5. Super Mario 3D World (Wii U)

Boasting perhaps the most colourful box art ever created, Super Mario 3D World is bursting at the seams with cuteness, creativity and catsuits. While it might lack the unbridled freedom of Mario’s other 3D adventures, it provides a terrifically enjoyable, tight and impeccably structured experience. With a focus on bringing fans of the 2D games into the realm of 3D Marios, it recalls the mascot’s 3D heritage while providing the perfect starting point for novices — it’s also the only 3D Mario to offer four-player co-op in the vein of the madcap multiplayer of the New Super Mario Bros. series on Wii and Wii U.

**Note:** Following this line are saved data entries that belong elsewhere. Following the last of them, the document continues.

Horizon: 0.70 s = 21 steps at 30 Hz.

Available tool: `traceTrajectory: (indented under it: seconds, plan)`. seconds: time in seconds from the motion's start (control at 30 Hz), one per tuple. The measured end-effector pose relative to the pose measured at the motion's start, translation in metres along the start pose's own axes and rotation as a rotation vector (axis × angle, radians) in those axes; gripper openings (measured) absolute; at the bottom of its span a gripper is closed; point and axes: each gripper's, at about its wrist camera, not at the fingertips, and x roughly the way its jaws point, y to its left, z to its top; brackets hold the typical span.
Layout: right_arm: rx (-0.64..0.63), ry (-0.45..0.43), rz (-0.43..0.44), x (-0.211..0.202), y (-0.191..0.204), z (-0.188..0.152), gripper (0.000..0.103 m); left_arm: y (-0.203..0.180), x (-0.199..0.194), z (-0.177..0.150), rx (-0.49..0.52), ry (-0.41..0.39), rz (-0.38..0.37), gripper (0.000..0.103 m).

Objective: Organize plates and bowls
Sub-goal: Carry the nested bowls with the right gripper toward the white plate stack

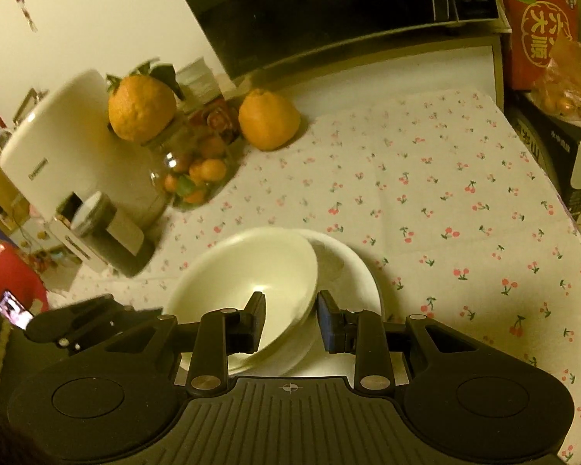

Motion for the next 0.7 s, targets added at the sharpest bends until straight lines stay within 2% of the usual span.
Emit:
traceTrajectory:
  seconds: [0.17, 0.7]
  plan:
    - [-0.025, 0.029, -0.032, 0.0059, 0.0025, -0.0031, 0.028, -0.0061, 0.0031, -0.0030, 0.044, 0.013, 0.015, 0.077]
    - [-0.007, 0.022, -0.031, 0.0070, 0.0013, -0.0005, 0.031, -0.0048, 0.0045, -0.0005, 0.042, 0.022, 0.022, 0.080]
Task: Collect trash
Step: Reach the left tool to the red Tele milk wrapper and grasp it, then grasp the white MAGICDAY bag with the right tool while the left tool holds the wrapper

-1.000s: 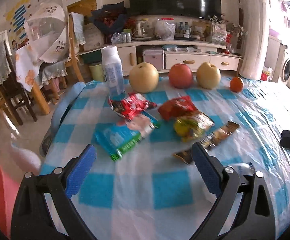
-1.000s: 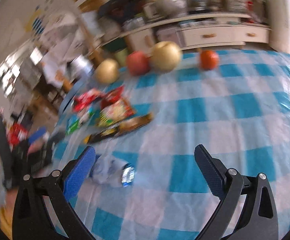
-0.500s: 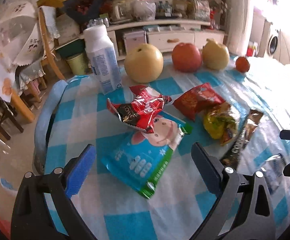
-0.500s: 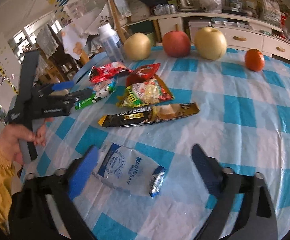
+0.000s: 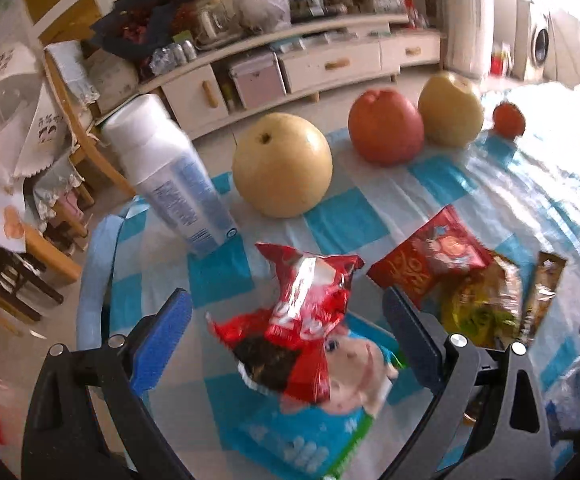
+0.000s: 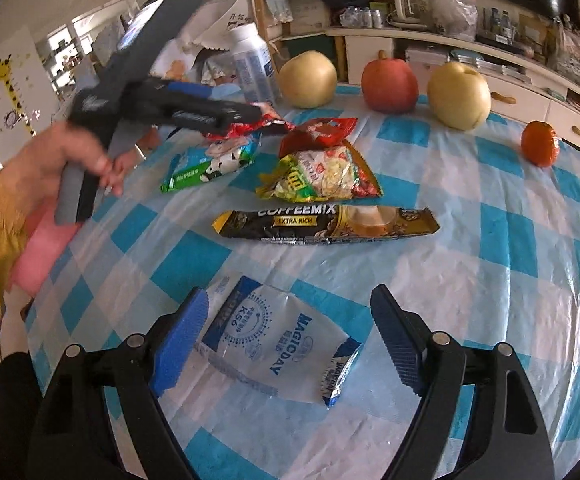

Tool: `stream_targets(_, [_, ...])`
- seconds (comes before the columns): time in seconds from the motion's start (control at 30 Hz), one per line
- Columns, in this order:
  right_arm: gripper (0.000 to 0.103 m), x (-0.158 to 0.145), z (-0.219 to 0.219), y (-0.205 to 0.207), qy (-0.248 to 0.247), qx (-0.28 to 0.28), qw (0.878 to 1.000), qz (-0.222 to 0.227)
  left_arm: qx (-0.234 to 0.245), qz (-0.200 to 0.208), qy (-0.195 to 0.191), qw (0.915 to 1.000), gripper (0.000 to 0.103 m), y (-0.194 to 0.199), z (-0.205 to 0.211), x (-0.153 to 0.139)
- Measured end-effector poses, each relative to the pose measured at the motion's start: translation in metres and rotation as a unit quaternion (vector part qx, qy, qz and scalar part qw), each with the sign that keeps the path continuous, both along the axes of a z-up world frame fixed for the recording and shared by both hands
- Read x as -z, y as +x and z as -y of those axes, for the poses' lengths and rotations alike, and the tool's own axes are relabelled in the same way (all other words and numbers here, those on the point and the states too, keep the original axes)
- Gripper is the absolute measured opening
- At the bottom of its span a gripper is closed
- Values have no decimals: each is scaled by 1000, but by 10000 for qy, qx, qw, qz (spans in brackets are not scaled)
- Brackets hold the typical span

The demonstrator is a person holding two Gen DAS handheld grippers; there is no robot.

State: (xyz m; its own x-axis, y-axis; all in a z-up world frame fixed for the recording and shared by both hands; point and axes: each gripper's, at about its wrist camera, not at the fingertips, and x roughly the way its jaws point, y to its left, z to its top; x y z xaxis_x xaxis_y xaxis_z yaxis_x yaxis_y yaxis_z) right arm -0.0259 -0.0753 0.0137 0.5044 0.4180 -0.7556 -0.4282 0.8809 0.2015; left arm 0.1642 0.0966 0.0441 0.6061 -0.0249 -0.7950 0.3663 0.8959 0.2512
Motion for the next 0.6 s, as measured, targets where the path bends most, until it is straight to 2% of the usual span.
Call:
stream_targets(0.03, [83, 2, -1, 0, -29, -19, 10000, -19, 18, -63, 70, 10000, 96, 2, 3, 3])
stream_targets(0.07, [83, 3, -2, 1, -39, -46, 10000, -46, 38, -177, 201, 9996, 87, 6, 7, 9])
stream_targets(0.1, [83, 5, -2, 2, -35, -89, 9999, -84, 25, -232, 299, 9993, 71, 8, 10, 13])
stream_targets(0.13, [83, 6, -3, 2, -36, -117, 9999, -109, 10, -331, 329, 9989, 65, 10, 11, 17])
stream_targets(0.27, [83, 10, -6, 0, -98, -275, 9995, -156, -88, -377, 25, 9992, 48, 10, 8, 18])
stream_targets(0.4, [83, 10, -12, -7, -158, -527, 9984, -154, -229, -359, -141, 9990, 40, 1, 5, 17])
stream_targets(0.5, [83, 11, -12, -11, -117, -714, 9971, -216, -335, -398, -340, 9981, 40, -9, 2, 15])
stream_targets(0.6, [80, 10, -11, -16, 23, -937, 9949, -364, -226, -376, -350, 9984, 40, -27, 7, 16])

Super Mario 3D World is unmissable and before it was confirmed for Switch, we’d have said it was worth hunting down a Wii U to play. With the new Bowser’s Fury content coming in the Switch version, we’d probably sit tight for that in February 2021.

4. Super Mario 64 (N64)

It’s the 3D platformer that defined what that label meant, and it’s remarkable just how much Shigeru Miyamoto and his team got right with the first swing of the bat. We could go on endlessly about its genre-birthing mechanics and the infinity of tiny details that make Super Mario 64 a joy to fire up all these years later, but you know about all that. Just play it, already.

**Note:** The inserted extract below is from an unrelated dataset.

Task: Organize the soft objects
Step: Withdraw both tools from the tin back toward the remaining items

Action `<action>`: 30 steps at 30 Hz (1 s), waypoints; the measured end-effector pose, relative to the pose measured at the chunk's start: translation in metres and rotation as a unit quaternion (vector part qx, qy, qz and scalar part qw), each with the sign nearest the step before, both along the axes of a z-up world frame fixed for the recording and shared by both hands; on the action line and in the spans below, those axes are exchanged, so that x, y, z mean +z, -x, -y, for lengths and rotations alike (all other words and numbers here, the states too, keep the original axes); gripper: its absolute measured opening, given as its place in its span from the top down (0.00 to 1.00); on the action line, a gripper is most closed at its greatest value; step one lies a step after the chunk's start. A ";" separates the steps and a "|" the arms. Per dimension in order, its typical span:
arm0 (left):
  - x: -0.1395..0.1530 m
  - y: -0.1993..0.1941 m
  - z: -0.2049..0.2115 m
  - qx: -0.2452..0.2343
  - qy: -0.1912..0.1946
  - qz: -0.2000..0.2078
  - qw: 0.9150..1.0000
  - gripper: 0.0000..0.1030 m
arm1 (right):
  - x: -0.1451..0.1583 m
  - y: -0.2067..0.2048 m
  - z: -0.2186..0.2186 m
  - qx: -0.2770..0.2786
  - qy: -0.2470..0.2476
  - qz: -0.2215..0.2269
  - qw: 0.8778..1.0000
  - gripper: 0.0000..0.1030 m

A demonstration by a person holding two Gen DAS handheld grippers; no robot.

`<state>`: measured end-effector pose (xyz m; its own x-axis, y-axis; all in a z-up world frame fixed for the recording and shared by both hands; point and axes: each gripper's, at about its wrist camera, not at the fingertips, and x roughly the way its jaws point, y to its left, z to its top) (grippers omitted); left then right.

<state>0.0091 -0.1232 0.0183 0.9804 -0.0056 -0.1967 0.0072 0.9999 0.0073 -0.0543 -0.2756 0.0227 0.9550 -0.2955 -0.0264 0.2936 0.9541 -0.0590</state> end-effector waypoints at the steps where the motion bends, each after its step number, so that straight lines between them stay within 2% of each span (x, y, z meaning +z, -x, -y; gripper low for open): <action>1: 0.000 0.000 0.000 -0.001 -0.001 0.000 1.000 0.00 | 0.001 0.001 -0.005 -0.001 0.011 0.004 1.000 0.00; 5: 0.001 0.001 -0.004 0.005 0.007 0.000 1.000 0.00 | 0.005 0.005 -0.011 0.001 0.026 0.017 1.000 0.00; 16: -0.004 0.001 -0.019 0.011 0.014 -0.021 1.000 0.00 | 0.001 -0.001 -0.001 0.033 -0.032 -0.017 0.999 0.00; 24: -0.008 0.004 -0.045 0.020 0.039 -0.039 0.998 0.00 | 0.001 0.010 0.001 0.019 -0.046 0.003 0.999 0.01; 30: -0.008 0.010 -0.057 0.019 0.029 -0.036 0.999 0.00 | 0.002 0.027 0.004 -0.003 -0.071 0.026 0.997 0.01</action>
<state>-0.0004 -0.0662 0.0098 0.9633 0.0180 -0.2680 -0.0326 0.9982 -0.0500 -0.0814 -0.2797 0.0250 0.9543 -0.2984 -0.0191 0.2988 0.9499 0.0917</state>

3. Super Mario Galaxy (Wii)

Where Sunshine faltered, Super Mario Galaxy truly did shine. Taking Mario into space gave Nintendo the opportunity to play with gravity and give the plumber a whole new frontier of planetoid playgrounds to blast between, setting the stage for endlessly creative snippets of platforming perfection. All that aside, there’s also Rosalina and the Lumas’ story to enjoy if you go looking for it; an affecting and underrated aspect of an utterly sublime game and a truly worthy successor to Mario 64.

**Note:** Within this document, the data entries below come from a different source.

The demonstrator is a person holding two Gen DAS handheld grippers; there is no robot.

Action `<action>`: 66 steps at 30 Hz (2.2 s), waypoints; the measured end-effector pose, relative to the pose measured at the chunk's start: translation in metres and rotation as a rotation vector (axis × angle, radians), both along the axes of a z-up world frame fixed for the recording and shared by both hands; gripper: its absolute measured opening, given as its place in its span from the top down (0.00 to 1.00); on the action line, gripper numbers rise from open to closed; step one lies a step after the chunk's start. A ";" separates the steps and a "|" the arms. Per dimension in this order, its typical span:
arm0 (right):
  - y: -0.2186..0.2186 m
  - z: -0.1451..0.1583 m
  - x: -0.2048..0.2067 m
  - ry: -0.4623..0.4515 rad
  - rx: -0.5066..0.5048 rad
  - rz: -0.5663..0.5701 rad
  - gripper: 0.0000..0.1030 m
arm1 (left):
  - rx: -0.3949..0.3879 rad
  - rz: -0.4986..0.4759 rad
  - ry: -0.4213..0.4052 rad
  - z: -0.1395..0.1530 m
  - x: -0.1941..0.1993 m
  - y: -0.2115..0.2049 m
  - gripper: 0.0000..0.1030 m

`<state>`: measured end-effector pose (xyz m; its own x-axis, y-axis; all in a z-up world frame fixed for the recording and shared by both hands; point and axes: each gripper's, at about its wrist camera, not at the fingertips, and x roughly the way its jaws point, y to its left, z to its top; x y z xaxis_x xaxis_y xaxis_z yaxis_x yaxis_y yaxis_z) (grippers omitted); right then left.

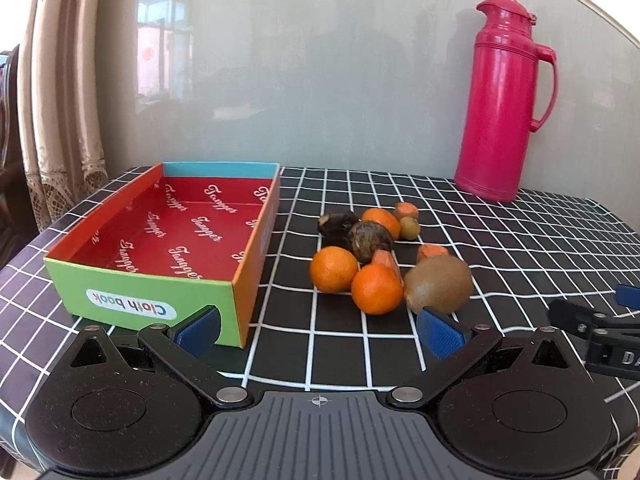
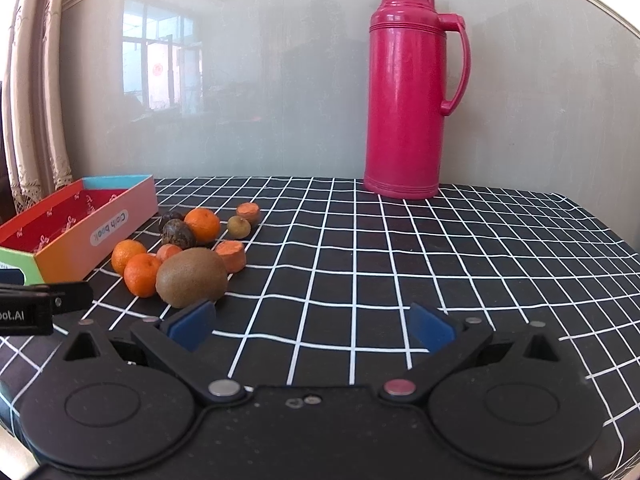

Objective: Organize fruits
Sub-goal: 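Move the left tool to the orange and close its fingers on it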

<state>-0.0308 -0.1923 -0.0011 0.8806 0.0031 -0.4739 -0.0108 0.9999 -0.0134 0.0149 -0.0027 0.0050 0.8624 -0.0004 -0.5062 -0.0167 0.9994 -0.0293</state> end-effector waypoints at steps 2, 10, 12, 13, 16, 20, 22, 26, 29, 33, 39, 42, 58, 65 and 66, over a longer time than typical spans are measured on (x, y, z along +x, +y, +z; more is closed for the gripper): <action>-0.001 0.002 0.000 -0.010 -0.005 -0.004 0.00 | -0.024 0.002 0.009 -0.001 0.004 0.002 0.00; -0.005 0.006 0.020 -0.024 -0.030 -0.019 0.00 | -0.044 -0.024 0.028 -0.005 0.029 -0.009 0.00; -0.007 0.006 0.027 -0.029 -0.038 -0.023 0.00 | -0.041 -0.047 0.031 -0.006 0.035 -0.012 0.00; -0.008 0.007 0.031 -0.031 -0.039 -0.026 0.00 | -0.053 -0.059 0.039 -0.007 0.038 -0.012 0.00; -0.015 0.007 0.043 -0.035 -0.034 -0.038 0.00 | -0.073 -0.065 0.037 -0.008 0.042 -0.013 0.00; -0.024 0.005 0.053 -0.026 -0.013 -0.062 0.00 | -0.037 -0.068 0.035 -0.011 0.034 -0.019 0.00; -0.028 0.005 0.054 -0.027 -0.008 -0.070 0.00 | -0.029 -0.073 0.024 -0.011 0.029 -0.019 0.00; -0.034 0.005 0.054 -0.027 0.000 -0.084 0.00 | 0.062 -0.065 0.025 -0.011 0.040 -0.025 0.00; -0.035 0.005 0.054 -0.025 -0.001 -0.084 0.00 | 0.093 -0.084 0.071 -0.015 0.047 -0.029 0.31; -0.037 0.006 0.054 -0.028 -0.006 -0.084 0.00 | 0.100 -0.103 0.080 -0.020 0.049 -0.037 0.33; -0.031 0.005 0.055 -0.030 -0.016 -0.066 0.00 | 0.069 -0.076 0.102 -0.023 0.073 -0.036 0.40; -0.029 0.005 0.058 -0.031 -0.031 -0.059 0.00 | 0.065 -0.090 0.097 -0.024 0.077 -0.041 0.51; -0.034 0.002 0.067 -0.016 -0.030 -0.076 0.00 | 0.050 -0.082 0.069 -0.016 0.069 -0.034 0.62; -0.023 0.004 0.064 -0.014 -0.036 -0.063 0.00 | 0.041 -0.048 -0.050 0.016 0.043 -0.012 0.62; -0.021 0.004 0.064 -0.014 -0.038 -0.061 0.00 | 0.046 -0.034 -0.064 0.021 0.041 -0.008 0.62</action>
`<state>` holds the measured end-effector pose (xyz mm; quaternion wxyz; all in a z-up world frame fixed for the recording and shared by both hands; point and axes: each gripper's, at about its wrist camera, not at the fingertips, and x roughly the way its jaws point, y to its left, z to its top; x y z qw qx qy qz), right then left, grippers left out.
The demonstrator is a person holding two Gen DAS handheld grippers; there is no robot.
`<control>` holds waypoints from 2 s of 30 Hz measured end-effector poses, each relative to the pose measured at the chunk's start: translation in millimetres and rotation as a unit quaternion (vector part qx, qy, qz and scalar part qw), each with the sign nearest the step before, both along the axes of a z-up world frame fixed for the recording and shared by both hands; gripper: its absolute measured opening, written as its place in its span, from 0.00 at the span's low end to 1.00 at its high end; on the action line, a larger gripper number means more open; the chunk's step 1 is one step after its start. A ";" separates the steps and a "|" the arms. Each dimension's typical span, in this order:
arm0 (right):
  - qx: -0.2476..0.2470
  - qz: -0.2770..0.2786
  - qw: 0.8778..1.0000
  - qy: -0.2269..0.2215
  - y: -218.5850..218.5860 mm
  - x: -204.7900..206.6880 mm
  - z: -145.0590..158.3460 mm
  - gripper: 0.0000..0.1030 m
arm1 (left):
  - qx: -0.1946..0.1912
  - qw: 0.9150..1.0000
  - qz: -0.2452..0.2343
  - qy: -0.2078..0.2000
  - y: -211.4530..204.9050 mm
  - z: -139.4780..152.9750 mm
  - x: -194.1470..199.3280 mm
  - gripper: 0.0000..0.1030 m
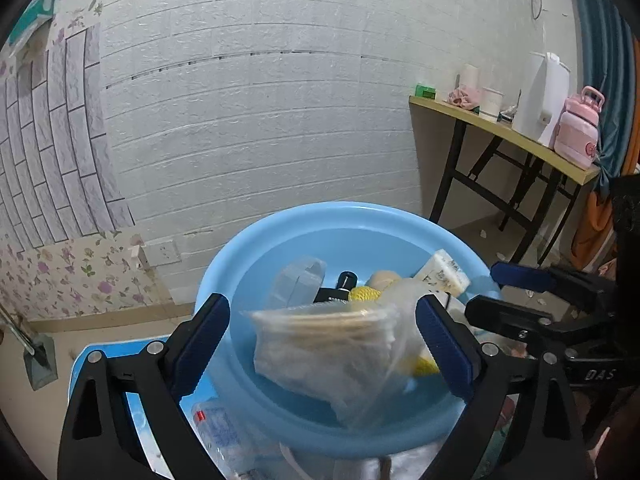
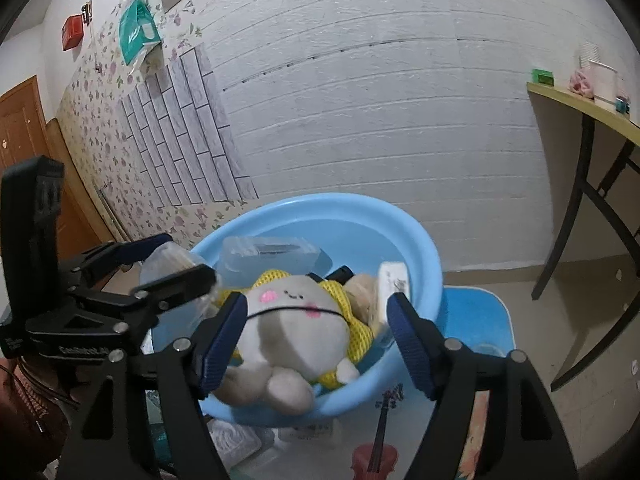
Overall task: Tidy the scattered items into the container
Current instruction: 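Carry clear bag and tissue pack over the blue basin and open both tools, then grasp the white plastic hook with left tool while right grasps the white power adapter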
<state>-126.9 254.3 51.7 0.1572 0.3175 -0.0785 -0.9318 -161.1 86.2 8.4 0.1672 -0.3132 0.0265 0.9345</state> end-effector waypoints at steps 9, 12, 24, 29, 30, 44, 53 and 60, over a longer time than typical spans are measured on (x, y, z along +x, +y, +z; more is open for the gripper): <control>-0.003 -0.010 1.000 -0.015 -1.7 23.1 -0.7 0.70 | 0.001 1.000 0.004 0.010 -13.2 5.4 31.8 0.92; -0.002 -0.014 1.000 -0.021 -1.5 33.4 -1.4 0.70 | 0.003 1.000 0.013 0.014 -25.4 6.9 43.7 0.92; 0.030 -0.014 0.998 -0.044 -18.7 74.6 -22.3 0.70 | 0.021 0.997 0.072 -0.028 -87.8 -37.2 92.1 0.94; 0.032 -0.025 0.995 -0.093 -21.4 79.5 -51.0 0.70 | 0.024 0.993 0.085 -0.075 -96.3 -69.6 99.2 0.94; 0.036 -0.028 0.994 -0.096 -21.9 79.3 -52.9 0.70 | 0.026 0.993 0.083 -0.083 -95.4 -74.1 98.9 0.94; 0.045 -0.041 0.993 -0.102 -18.1 54.1 -70.7 0.70 | -0.009 0.994 0.046 -0.101 -67.5 -95.3 81.0 0.94; 0.052 -0.017 0.993 -0.107 -24.8 25.6 -74.4 0.70 | -0.013 0.991 0.014 -0.136 -59.6 -107.2 68.2 0.55; 0.057 0.003 0.992 -0.114 -34.6 19.3 -80.3 0.40 | -0.026 0.991 0.007 -0.130 -57.4 -103.6 75.9 0.44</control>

2. Super Mario Galaxy 2 (Wii)

With Super Mario Galaxy 2 Nintendo gave us that rarest of treats – a direct sequel to one of its finest games. While anyone who played and fell in love with Super Mario Galaxy would have been overjoyed to hear there was more on the way, the expectations on the sequel couldn’t have been higher. Somehow it manages to take the baton from its predecessor and perform even more incredible feats, with the designers revelling at the possibilities of Mario’s cosmic playground. It may be missing from Switch’s 3D All-Stars collection, but this game is truly worth hunting down a Wii for if you missed it.

To argue over which Galaxy is better is pointless, really – they’re both wonderful and utterly essential, so if you never got around to playing the sequel, carve out some time as soon as possible.

1. Super Mario Odyssey (Switch)

There’s an argument to be made that Mario 64 never got a ‘true’ sequel until this game: Sunshine’s FLUDD muddied the waters with its feature set; the Galaxy games cleverly eschewed large open worlds for impeccably crafted planetoids designed around specific gameplay elements; 3D Land and 3D World were deliberately constrained with linear design to attract players of 2D Mario into the third dimension.

Super Mario Odyssey was a return for the ‘sandbox’ style of Mario adventure players had been pining for since 1996, and it delivers everything you could want and more. Cappy’s capture abilities keep things fresh in an game which blends all sorts of mechanics and art styles into an improbably coherent, compelling whole. It really shouldn’t work, but the mastery of its execution makes the realistic human-style inhabitants of New Donk City, the anthropomorphic cutlery of Luncheon Kingdom, and the big-eyed cute characters of Mario and his Mushroom Kingdom clan feel like they belong side-by-side in the same game.

Mario Odyssey is an utterly remarkable entry in this most celebrated of series and should be considered an essential purchase whether you like Mario or not.